There were hundreds of them. Thousands. Every room that he passed was full of them. Photographs of the prisoners who lived and died here. Doomed faces, blank eyes
, unsmiling mouths. They continued to look at Samnang as they did all those years ago.
This one died easily. And here — she hung herself with her trousers. And this one — and here — taken out to Choeung Ek. The killing fields. And this boy here begged for his mother.
So many of them crowding around him. How could he remember them all?
Over 17,000 prisoners.
Only seven survived.
He felt once again for the paper folded neatly in his pocket. He searched for Pran’s face among the photographs on the walls.
So many.
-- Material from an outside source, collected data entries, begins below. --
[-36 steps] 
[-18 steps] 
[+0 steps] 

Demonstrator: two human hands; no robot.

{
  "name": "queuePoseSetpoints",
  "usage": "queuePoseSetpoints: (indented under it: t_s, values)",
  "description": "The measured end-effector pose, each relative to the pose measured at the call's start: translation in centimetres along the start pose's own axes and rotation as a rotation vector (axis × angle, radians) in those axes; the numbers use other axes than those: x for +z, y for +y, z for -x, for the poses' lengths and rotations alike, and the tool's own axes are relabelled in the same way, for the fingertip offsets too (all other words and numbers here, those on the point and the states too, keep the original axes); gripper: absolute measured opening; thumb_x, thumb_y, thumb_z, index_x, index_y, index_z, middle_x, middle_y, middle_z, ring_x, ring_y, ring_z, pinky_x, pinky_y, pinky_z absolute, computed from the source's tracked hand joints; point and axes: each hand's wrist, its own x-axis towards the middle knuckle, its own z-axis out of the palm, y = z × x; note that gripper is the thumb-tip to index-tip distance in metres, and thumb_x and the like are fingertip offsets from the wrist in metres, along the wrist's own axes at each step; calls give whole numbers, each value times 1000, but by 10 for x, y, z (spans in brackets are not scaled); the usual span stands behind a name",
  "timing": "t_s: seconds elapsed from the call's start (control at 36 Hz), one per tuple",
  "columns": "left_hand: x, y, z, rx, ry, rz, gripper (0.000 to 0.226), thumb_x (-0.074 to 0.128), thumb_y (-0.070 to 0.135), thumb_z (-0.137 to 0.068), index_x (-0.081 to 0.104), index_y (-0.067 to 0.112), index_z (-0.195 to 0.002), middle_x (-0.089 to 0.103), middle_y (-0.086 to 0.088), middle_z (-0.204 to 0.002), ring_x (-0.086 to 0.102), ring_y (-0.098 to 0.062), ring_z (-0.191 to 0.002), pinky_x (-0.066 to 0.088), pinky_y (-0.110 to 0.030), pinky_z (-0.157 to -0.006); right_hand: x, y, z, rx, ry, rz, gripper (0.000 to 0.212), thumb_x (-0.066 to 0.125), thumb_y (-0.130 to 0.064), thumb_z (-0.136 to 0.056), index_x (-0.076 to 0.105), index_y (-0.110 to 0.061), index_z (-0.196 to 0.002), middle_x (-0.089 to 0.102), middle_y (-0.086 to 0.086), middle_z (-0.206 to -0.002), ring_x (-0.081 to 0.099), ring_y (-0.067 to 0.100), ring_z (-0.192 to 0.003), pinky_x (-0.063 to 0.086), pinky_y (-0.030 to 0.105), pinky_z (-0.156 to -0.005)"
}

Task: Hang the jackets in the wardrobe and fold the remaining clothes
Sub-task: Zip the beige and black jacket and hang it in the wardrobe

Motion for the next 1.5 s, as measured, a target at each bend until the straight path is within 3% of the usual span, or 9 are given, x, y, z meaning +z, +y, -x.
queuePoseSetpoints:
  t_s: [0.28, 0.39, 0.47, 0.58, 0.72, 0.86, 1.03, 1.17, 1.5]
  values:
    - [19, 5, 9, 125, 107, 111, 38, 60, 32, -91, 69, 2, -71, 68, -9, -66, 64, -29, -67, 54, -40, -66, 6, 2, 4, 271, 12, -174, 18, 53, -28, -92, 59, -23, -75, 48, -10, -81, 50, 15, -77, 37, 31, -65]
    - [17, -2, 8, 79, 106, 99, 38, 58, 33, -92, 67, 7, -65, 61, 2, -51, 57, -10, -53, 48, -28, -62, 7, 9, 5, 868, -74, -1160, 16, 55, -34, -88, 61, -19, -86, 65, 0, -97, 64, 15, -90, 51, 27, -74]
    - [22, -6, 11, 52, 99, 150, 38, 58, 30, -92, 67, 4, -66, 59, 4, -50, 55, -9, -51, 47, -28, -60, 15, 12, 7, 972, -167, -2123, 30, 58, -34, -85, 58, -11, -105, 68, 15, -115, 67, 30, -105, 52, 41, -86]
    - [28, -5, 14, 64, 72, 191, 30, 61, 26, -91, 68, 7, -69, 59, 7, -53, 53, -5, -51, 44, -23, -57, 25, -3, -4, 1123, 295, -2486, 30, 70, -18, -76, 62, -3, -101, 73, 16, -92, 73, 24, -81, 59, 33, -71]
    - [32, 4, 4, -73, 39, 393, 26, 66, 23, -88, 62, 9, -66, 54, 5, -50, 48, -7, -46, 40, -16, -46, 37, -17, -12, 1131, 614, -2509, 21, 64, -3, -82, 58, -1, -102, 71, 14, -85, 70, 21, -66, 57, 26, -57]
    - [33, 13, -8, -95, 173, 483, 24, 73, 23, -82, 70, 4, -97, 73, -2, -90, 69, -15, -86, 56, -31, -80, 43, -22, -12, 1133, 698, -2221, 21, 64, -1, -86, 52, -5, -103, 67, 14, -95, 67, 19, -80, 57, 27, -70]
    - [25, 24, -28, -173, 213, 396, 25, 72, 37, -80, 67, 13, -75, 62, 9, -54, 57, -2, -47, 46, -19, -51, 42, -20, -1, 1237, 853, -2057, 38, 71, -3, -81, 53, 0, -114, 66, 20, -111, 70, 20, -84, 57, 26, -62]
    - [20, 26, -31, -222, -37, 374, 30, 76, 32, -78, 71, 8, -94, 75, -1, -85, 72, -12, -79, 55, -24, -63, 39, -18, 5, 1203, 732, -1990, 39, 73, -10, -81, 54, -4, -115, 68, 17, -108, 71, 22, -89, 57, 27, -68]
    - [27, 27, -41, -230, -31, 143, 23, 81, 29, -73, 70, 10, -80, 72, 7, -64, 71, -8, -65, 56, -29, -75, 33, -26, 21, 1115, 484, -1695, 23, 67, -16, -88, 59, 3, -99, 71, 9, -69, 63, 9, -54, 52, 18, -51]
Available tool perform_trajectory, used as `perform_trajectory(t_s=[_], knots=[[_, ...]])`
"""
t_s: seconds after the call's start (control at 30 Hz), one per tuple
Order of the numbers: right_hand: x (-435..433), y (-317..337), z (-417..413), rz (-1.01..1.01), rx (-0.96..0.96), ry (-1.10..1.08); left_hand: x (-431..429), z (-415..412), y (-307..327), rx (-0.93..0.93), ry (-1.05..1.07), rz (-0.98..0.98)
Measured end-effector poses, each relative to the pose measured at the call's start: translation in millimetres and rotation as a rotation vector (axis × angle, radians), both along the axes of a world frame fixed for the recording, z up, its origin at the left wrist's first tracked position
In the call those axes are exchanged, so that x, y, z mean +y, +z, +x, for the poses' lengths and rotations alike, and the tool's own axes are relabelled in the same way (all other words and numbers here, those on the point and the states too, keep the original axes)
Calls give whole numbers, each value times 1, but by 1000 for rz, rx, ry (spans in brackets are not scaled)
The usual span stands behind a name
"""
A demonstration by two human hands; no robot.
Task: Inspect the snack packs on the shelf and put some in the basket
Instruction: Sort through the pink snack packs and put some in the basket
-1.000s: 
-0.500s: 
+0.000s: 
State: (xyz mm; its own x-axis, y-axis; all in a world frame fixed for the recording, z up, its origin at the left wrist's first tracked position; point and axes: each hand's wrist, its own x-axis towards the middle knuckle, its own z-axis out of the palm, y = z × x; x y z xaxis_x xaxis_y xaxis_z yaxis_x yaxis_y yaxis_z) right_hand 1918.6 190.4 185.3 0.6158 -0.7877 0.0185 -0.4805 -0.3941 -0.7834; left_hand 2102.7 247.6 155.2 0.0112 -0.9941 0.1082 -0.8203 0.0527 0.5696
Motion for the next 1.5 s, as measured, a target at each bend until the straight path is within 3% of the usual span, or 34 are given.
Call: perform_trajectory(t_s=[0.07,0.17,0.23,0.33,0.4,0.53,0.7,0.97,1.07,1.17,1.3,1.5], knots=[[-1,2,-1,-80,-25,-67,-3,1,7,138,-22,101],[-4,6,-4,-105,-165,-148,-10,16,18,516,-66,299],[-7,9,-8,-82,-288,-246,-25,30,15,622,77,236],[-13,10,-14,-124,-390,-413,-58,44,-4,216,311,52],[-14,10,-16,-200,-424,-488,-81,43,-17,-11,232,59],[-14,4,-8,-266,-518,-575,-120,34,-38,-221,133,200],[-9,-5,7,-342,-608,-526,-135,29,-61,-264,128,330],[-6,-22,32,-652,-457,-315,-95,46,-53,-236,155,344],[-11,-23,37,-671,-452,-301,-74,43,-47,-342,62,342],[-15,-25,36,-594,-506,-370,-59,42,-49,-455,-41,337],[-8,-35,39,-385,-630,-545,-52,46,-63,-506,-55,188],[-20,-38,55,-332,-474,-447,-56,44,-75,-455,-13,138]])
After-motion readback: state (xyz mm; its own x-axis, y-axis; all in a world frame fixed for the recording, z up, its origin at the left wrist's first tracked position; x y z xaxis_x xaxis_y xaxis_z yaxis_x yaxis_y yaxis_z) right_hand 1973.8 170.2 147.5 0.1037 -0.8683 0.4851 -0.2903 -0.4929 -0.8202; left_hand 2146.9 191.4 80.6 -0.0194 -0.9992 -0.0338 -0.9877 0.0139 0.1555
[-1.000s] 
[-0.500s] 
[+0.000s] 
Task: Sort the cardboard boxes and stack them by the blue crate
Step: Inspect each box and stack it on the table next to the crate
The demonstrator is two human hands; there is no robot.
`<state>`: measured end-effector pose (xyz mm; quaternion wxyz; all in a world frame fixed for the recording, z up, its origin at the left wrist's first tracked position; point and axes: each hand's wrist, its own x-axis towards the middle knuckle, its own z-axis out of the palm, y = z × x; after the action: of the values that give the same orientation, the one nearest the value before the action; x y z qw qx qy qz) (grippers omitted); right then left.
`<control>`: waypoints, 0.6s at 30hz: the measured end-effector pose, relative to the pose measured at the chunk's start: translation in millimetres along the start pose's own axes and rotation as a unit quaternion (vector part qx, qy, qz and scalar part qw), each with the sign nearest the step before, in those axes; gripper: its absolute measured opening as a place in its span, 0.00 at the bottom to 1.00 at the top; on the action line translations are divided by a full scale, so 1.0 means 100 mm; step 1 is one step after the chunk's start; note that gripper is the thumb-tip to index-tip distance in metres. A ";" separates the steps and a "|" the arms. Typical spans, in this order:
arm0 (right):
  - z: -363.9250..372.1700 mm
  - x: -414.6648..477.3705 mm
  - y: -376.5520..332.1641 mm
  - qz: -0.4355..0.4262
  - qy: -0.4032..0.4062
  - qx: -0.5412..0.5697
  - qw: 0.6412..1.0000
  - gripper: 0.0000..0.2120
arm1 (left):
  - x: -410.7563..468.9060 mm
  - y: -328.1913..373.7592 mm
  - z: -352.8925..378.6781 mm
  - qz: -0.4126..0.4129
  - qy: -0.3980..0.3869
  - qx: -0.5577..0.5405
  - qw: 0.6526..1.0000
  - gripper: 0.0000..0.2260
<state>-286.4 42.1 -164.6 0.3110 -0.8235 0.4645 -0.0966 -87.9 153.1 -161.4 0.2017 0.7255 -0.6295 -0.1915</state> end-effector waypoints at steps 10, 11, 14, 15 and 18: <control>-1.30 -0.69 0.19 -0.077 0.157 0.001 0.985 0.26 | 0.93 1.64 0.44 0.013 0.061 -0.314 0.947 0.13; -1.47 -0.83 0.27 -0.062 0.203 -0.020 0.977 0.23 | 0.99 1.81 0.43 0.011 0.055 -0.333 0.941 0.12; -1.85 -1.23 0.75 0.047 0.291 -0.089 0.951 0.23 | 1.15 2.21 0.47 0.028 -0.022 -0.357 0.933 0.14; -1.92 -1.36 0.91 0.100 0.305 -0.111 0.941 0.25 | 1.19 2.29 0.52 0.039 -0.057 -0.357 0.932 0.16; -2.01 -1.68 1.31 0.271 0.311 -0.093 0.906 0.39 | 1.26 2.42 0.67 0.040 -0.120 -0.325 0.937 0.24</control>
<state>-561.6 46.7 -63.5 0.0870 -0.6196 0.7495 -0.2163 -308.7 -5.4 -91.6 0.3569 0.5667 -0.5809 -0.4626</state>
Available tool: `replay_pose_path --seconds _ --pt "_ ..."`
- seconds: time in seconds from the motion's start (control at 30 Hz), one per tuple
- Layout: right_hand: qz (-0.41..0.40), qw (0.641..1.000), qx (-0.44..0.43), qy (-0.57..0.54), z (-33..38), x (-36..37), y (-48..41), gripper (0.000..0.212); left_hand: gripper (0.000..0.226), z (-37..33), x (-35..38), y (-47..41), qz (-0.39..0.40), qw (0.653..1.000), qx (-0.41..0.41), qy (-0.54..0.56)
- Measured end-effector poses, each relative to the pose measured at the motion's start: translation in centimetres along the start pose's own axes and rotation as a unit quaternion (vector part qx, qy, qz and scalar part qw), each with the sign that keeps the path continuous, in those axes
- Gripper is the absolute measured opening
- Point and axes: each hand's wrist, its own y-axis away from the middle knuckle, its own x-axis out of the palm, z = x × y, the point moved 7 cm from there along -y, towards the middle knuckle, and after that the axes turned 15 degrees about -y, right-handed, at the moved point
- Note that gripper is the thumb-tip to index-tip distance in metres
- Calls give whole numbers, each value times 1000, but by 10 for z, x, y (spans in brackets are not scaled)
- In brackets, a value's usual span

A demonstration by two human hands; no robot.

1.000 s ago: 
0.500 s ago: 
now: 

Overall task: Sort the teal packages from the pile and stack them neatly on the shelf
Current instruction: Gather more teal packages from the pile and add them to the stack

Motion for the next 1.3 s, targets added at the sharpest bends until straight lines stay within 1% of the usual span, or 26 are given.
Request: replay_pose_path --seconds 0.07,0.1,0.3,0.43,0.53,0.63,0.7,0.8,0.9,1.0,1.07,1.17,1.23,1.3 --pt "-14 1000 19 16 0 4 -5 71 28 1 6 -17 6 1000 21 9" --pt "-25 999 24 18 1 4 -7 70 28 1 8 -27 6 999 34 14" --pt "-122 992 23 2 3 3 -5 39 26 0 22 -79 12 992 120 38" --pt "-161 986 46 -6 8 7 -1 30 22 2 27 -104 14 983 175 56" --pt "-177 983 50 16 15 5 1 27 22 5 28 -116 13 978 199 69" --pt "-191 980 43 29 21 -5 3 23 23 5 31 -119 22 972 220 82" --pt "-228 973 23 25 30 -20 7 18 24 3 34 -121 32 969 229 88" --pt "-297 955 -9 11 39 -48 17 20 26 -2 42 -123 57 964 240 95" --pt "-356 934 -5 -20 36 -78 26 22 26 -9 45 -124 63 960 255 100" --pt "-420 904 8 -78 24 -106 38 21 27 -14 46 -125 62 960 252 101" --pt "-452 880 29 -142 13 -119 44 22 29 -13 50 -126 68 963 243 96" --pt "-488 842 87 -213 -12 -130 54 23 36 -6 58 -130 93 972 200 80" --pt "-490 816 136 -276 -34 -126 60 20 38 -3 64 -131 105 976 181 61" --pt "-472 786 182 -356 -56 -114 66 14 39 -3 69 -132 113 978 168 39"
So many. The light from their eyes lost as they stare at the camera, their wills smashed. It’s as if they are already dead.
Why this obsession with documentation? Duch was meticulous about keeping records. His red-inked notations peppered many of the confessions. It was as if the Khmer Rouge wanted to leave behind proof of their cruelty.
Another room full of pictures.
More familiar faces.
Samnang remembered how dazed they were, their blindfolds freshly removed, beatings freshly stopped, his own diatribes halted as he asked them to look at the camera lens. Duch would tell them to smile. He’d laugh at his own joke, his tongue waving behind ghost white teeth.
But the prisoners never smiled.
How long ago had it been? Twenty-five years?
His index finger twitched at the phantom memory of taking Pran’s photograph—
—placid face, darkly tanned, his prisoner number — 10572 — stitched on his tattered shirt.
Pran squinted. Poor eyesight. Owl-like circles of light skin where the frames of glasses once sat.